Durch Add Framework habe ich dann Maven hinzugefügt und die entsprechende Java 13 Version als auch JavaFX 13 hinzugefügt.

Die POM sieht wie folgt aus.

```
<?xml version="1.0" encoding="UTF-8"?>
<project xmlns="http://maven.apache.org/POM/4.0.0"
         xmlns:xsi="http://www.w3.org/2001/XMLSchema-instance"
         xsi:schemaLocation="http://maven.apache.org/POM/4.0.0 http://maven.apache.org/xsd/maven-4.0.0.xsd">
    <modelVersion>4.0.0</modelVersion>

    <groupId>groupId</groupId>
    <artifactId>DMS</artifactId>
    <version>1.0-SNAPSHOT</version>

    <properties>
        <maven.compiler.source>13</maven.compiler.source>
        <maven.compiler.target>13</maven.compiler.target>
        <project.build.sourceEncoding>UTF-8</project.build.sourceEncoding>
    </properties>
    <dependencies>
        <dependency>
            <groupId>org.openjfx</groupId>
            <artifactId>javafx-graphics</artifactId>
            <version>13</version>
        </dependency>
        <dependency>
            <groupId>org.openjfx</groupId>
            <artifactId>javafx-fxml</artifactId>
            <version>13</version>
        </dependency>
    </dependencies>

</project>
```

Ja ich weis, das diese nicht vollständig ist, aber ich wollte mal das Programm Starten und sehen ob es funktioniert.
Beim Build Projekt kamen keine Fehlermeldungen.
Allerdings bekam ich eine Meldung das Java FX runtime Komponenten fehlten, die benötigt werden?!?!
JavaFX ist doch eingebunden und in den Depedencies enthalten?

Bei diesen Umstrukturierungen habe ich mir auch überlegt, ob es sinnvoll wäre von IntelliJ ein JavaFX Maven Projekt zu erzeugen und dann die ganzen Quellcodes herüber zu kopieren?


----------



## KonradN (22. Dez 2022)

Das Problem kann einfach sein, dass zwar alles da ist, aber der Classloader lädt die Startklasse auf eine Art und Weise, dass dann leider die Runtime nicht gefunden wird so die Startklasse von Application erbt.

Wenn Du also eine Startpunkt hast wie:

```
package de.kneitzel;

import javafx.application.Application;
import javafx.event.ActionEvent;
import javafx.event.EventHandler;
import javafx.scene.Scene;
import javafx.scene.control.Button;
import javafx.scene.layout.StackPane;
import javafx.stage.Stage;

public class JavaFXApp extends Application {

    @Override
    public void start(Stage primaryStage) {
        primaryStage.setTitle("Hello World!");
        Button btn = new Button();
        btn.setText("Say 'Hello World'");
        btn.setOnAction(e -> System.out.println("Hello World!"));

        StackPane root = new StackPane();
        root.getChildren().add(btn);
        primaryStage.setScene(new Scene(root, 300, 250));
        primaryStage.show();
    }

    public static void main(String[] args) {
        launch(args);
    }
      
}
```

(Man sieht also das extends Application!)

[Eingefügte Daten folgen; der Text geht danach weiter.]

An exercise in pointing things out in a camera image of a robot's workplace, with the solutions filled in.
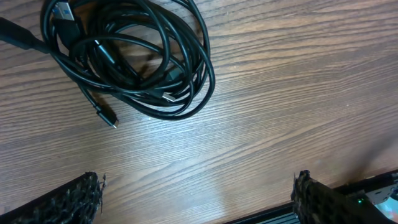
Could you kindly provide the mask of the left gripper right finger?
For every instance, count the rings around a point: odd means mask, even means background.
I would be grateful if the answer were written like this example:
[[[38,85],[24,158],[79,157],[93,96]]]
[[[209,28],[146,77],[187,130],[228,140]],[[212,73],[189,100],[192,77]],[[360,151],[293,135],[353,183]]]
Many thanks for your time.
[[[309,170],[294,178],[293,212],[306,224],[388,224],[367,196],[343,195],[310,177]]]

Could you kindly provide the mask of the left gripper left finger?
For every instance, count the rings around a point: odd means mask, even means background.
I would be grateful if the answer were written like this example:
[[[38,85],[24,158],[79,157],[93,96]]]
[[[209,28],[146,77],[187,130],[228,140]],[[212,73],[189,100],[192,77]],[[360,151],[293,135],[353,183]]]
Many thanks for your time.
[[[106,177],[86,172],[1,215],[2,224],[92,224],[103,206]]]

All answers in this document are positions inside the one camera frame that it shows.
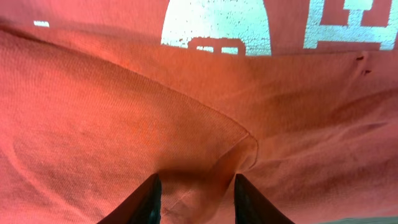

Dann fügt man eine weitere Startklasse hinzu:

```
package de.kneitzel;

/**
 * Another Main class as workaround when the JavaFX Application ist started without
 * taking care os Classloader Requirements of JavaFX. (Important when starting from inside NetBeans!)
 */
public class Main {
    /**
     * Additional main methode to start Application.
     * @param args Commandline Arguments.
     */
    public static void main(String[] args) {
        JavaFXApp.main(args);
    }
}
```

Wenn man diese zweite Klasse als Startklasse nimmt, dann sollte die JavaFX Applikation starten. (So das Projekt ansonsten sauber ist. Das kann ich natürlich nicht sehen. Wenn da noch irgendwelche ant Scripte erkannt und genutzt wurden von IntelliJ, dann fehlen ggf. die Abhängigkeiten, da eben nicht das Maven Projekt herangezogen wurde.

(Die Beispiele habe ich aus https://github.com/kneitzel/JavaFXMavenApp entnommen - das könnte auch ein Startpunkt sein für Deine Projekte und Du hättest dann auch so Dinge wie statische Codeanalyse und das bauen von Images mit drin.)


----------



## MiMa (22. Dez 2022)

Die main Methode habe ich ebenfalls in der gleichen Klasse und im Grunde lief das ganze mal.
Mir ist auch in anderen Projekte die ich mal mit IntelliJ geöffnet habe aufgefallen, das zwar eine main Methode enthalten war aber eine Fehlermeldung von IntelliJ kam, das keine main vorhanden sei?

Auch habe ich mal das Problem das bei compile die Meldung kommt "invalid target realeade: 13"

Wäre es besser mit IntelliJ ein JavaFX Projekt mit Maven Unterstützung zu erstellen und dann den Quellcode in dieses Projekt hinein zu kopieren?
Ich habe das Gefühl, dass das IntelliJ Projekt das aus einem Netbeans Projekt erstellt wurde eventuell an vielen Ecken und Kanten diese Probleme erzeugen könnten?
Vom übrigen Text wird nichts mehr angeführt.